Quando 95% dos americanos estão completamente inconscientes de uma transformação dessa magnitude, isso reflete uma falha no modo como nós, jornalistas, cobrimos o mundo -e eu me incluo entre os culpados. Considere o seguinte: 

- O número de pessoas extremamente pobres (que ganham menos de US$ 1 ou US$ 1,25 por dia [em torno de R$ 4 e R$ 5], dependendo da organização) aumentou inexoravelmente até meados do século 20. Depois, mais ou menos estabilizou-se por algumas décadas. Desde os anos 90, o número de pobres mergulhou. 

- Em 1990, mais de 12 milhões de crianças morriam antes dos 5 anos; desde então, esse total caiu em mais da metade. 

- Em toda a história, neste momento temos o maior número de crianças estudando, especialmente entre as meninas. Na década de 80, apenas metade das meninas nos países em desenvolvimento terminaram o ensino fundamental; hoje, 80% o fazem. 

Certo, cerca de 16 mil crianças ainda morrem desnecessariamente a cada dia. Em minhas viagens, é enlouquecedor ver crianças morrerem simplesmente porque nasceram no lugar errado na hora errada. 

Uma das razões para nossa complacência atual é esse sentimento injustificado de que a pobreza é inevitável. 

O segredo mais bem guardado do mundo é que vivemos em um ponto de inflexão histórico, em que a pobreza extrema está recuando. Os membros da ONU acabam de aprovar 17 novas metas globais, cuja peça central é a eliminação da pobreza extrema até 2030. Seus objetivos são históricos. Ainda haverá pessoas pobres, é claro, mas muito poucas que não tenham condições de comer ou de enviar as crianças para a escola.
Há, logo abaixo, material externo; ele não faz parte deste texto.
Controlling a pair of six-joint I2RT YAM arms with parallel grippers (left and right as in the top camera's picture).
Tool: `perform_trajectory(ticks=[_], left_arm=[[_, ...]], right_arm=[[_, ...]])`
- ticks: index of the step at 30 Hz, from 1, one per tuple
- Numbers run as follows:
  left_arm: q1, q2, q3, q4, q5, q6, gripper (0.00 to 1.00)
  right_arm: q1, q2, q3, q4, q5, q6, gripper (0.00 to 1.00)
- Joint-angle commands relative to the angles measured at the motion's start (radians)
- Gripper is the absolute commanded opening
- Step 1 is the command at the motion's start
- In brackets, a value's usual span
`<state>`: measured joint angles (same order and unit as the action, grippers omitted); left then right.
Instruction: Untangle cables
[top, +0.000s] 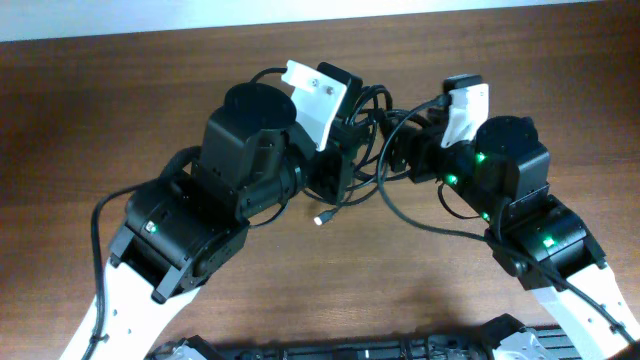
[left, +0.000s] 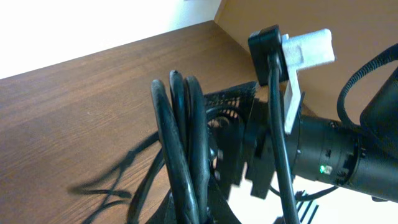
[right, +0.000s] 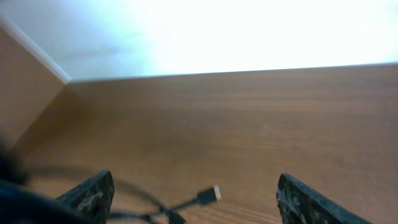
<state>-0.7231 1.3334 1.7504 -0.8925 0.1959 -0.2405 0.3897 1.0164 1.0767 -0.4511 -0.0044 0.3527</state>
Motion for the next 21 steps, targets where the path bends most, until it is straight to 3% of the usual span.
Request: perform_trajectory(ticks=[1, 4, 13, 21], left_arm=[[-0.002, -0.013, 0.013, 0.011, 0.008, 0.06, 0.0], [-0.002, -0.013, 0.013, 0.005, -0.058, 0.06, 0.0], [-0.002, -0.029, 0.013, -0.037, -0.37, 0.059, 0.0], [-0.002, -0.056, 0.013, -0.08, -0.521, 0.059, 0.0]], right_arm=[[-0.005, 0.005, 0.003, -0.04, 0.317, 0.195, 0.87], [-0.005, 0.005, 0.003, -0.097, 0.413, 0.262, 0.93], [-0.006, -0.023, 0.003, -0.198, 0.486, 0.286, 0.94], [-0.006, -0.099, 0.003, -0.272, 0.59, 0.289, 0.94]])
Os jovens jornalistas ou trabalhadores humanitários que estão começando suas carreiras agora verão muito pouca lepra, analfabetismo, elefantíase e cegueira que eu vi rotineiramente. 

“Vivemos na época de maior progresso e desenvolvimento entre os pobres na história do mundo”, observa Steven Radelet, economista de desenvolvimento e professor da Universidade de Georgetown, em um livro fantástico que será lançado em novembro “The Great Surge: The Ascent of the Developing World”, (em tradução livre: “A grande onda: a ascensão do mundo em desenvolvimento”). 
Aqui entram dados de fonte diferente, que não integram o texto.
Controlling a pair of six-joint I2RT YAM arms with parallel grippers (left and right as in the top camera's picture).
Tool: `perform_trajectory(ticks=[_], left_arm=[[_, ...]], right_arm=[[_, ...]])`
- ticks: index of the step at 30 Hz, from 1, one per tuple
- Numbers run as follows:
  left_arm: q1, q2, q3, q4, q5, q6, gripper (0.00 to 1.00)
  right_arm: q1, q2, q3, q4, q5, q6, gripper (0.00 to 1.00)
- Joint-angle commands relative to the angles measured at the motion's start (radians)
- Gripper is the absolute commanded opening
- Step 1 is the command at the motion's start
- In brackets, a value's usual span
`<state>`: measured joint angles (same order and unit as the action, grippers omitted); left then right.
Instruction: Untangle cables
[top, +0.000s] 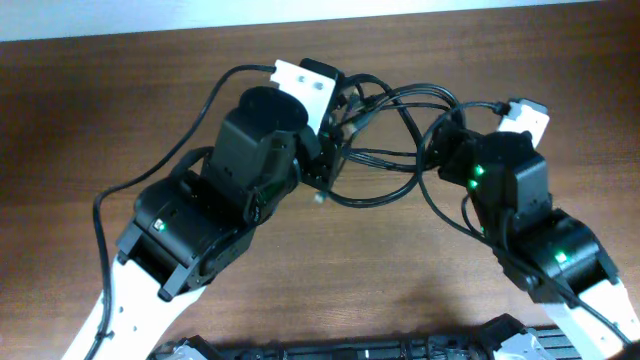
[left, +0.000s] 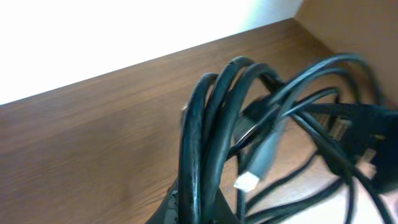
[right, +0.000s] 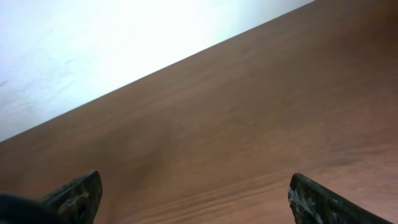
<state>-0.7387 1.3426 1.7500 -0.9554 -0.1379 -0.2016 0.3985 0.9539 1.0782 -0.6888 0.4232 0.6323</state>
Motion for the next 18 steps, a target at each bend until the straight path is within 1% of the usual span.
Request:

“As próximas duas décadas podem ser ainda melhores e podem se tornar a maior era de progresso para dos pobres na história da humanidade”, escreve Radelet. 
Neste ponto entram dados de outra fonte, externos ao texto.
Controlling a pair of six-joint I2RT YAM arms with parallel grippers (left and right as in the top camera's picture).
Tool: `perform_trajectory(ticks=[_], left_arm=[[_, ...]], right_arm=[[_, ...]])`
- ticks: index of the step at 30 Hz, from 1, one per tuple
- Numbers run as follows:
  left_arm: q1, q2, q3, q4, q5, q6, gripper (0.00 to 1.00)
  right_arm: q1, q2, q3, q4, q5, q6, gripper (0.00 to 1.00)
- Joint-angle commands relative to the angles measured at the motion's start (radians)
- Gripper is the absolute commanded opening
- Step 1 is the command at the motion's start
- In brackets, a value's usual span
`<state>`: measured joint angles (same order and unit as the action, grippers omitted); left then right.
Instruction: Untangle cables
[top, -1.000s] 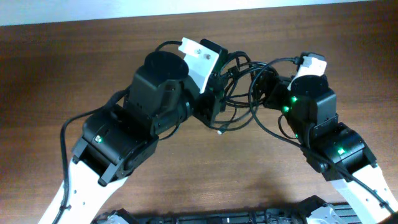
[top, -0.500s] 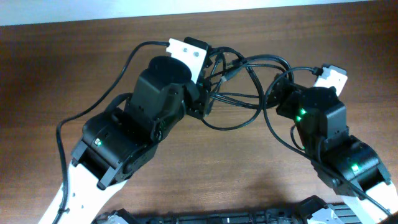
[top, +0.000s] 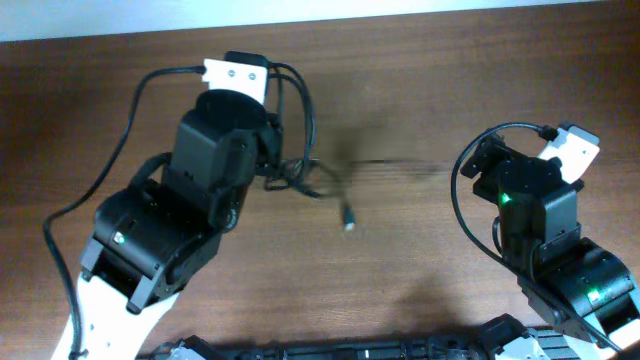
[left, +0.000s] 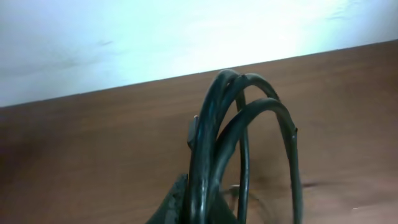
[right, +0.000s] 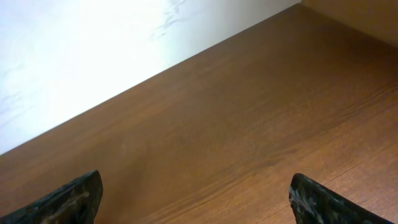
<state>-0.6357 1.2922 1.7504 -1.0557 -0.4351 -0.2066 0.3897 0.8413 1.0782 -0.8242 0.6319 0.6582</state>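
A bundle of black cable loops (left: 214, 137) stands up out of my left gripper (left: 200, 208), which is shut on it. From overhead the bundle (top: 292, 165) sits at the left gripper (top: 272, 168), left of the table's middle. A loose end with a pale connector (top: 347, 218) trails toward the centre, and a thin blurred strand (top: 400, 165) runs off to the right. My right gripper (right: 194, 208) is open, its fingertips (right: 69, 198) wide apart with only bare table between them. Overhead, the right gripper (top: 484, 165) is far to the right of the bundle.
The brown wooden table (top: 400, 270) reaches a pale wall at the far edge (top: 400, 10). The arms' own black cables (top: 458, 195) loop beside each arm. A dark frame lies along the near edge (top: 330, 350).
The two arms have drawn apart: the left gripper with its bundle is farther left, the right gripper farther right. The loops that stretched across to the right gripper are gone, leaving a loose connector end.
At first the left gripper held the bundle while the open right gripper had a loop between its fingers. Then both grippers were close together at the bundle. Then the right sat farther right with loops stretched out. Now the arms are apart, the bundle with the left.
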Motion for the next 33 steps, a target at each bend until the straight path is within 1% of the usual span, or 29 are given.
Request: perform_trajectory(ticks=[1, 8, 11, 12, 15, 21, 24, 27, 30, 33], left_arm=[[0.012, -0.02, 0.013, 0.006, -0.013, -0.028, 0.0], [0.012, -0.018, 0.013, 0.007, -0.006, -0.028, 0.0], [0.012, -0.018, 0.013, 0.008, -0.005, -0.028, 0.0], [0.012, -0.018, 0.013, 0.008, 0.003, -0.027, 0.0], [0.012, -0.018, 0.013, 0.02, 0.086, -0.022, 0.0], [0.012, -0.015, 0.013, 0.067, 0.303, 0.116, 0.0], [0.012, -0.014, 0.013, 0.074, 0.459, 0.233, 0.0], [0.012, -0.008, 0.013, 0.074, 0.639, 0.359, 0.0], [0.012, -0.006, 0.013, 0.074, 0.774, 0.463, 0.0], [0.012, -0.003, 0.013, 0.074, 0.795, 0.493, 0.0]], right_arm=[[-0.005, -0.005, 0.001, -0.003, 0.028, 0.013, 0.95], [-0.005, -0.005, 0.001, -0.003, -0.074, -0.002, 0.95], [-0.005, -0.005, 0.001, 0.018, -0.143, -0.08, 0.95], [-0.005, -0.005, 0.001, 0.037, -0.193, -0.122, 0.95], [-0.005, -0.005, 0.001, 0.093, -0.341, -0.243, 0.95], [-0.004, -0.005, 0.001, 0.195, -0.671, -0.498, 0.95], [-0.004, -0.005, 0.001, 0.214, -0.807, -0.581, 0.95], [-0.004, -0.005, 0.001, 0.216, -0.893, -0.633, 0.95], [-0.004, -0.005, 0.001, 0.216, -0.967, -0.668, 0.95], [-0.004, -0.005, 0.001, 0.219, -1.055, -0.715, 0.95]])
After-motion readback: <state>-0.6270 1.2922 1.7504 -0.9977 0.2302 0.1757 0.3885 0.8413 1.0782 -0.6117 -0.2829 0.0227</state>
Eu escrevo frequentemente sobre a desigualdade, um desafio enorme nos EUA. Globalmente, porém, a desigualdade está diminuindo, por causa da ascensão dos países pobres. 

O que tudo isso significa em termos humanos? Eu estava pensando nisso na semana passada durante uma entrevista de Malala Yousafzai, a adolescente vencedora do Prêmio Nobel da Paz. A mãe de Malala, como as mulheres antes dela, não foi alfabetizada e foi criada para ser invisível aos olhos dos forasteiros. Malala é um contraste completo: educada, viva, franca e talvez a adolescente mais visível do mundo. 

Mesmo em países como o Paquistão, a época de mulheres analfabetas e invisíveis como a mãe de Malala está acabando; e o tempo de Malala está amanhecendo. O desafio agora é garantir que os países doadores ricos sejam generosos no apoio às metas globais –e também que os países em desenvolvimento façam a sua parte, em vez de sucumbirem à corrupção e à ineficiência. (Eu estou falando com você, Angola!) 

Há um último argumento falso a desmentir. Os cínicos argumentam que salvar vidas é inútil, porque o resultado é uma superpopulação que leva mais pessoas a morrerem de fome. Não é verdade. Parte dessa onda de progresso é uma queda impressionante nas taxas de natalidade. 

Hoje, as mulheres haitianas têm em média 3,1 filhos; em 1985, elas tinham seis. Em Bangladesh, as mulheres hoje têm em média 2,2 filhos. Indonésias, 2.3. Quando os pobres sabem que seus filhos vão sobreviver, quando educam suas filhas, quando têm acesso ao planejamento familiar, eles têm menos filhos. 

Então, vamos arregaçar as mangas e, em nossa era, derrotar a pobreza extrema em todo o mundo. Sabemos que os desafios são superáveis ​, porque já viramos a maré da história.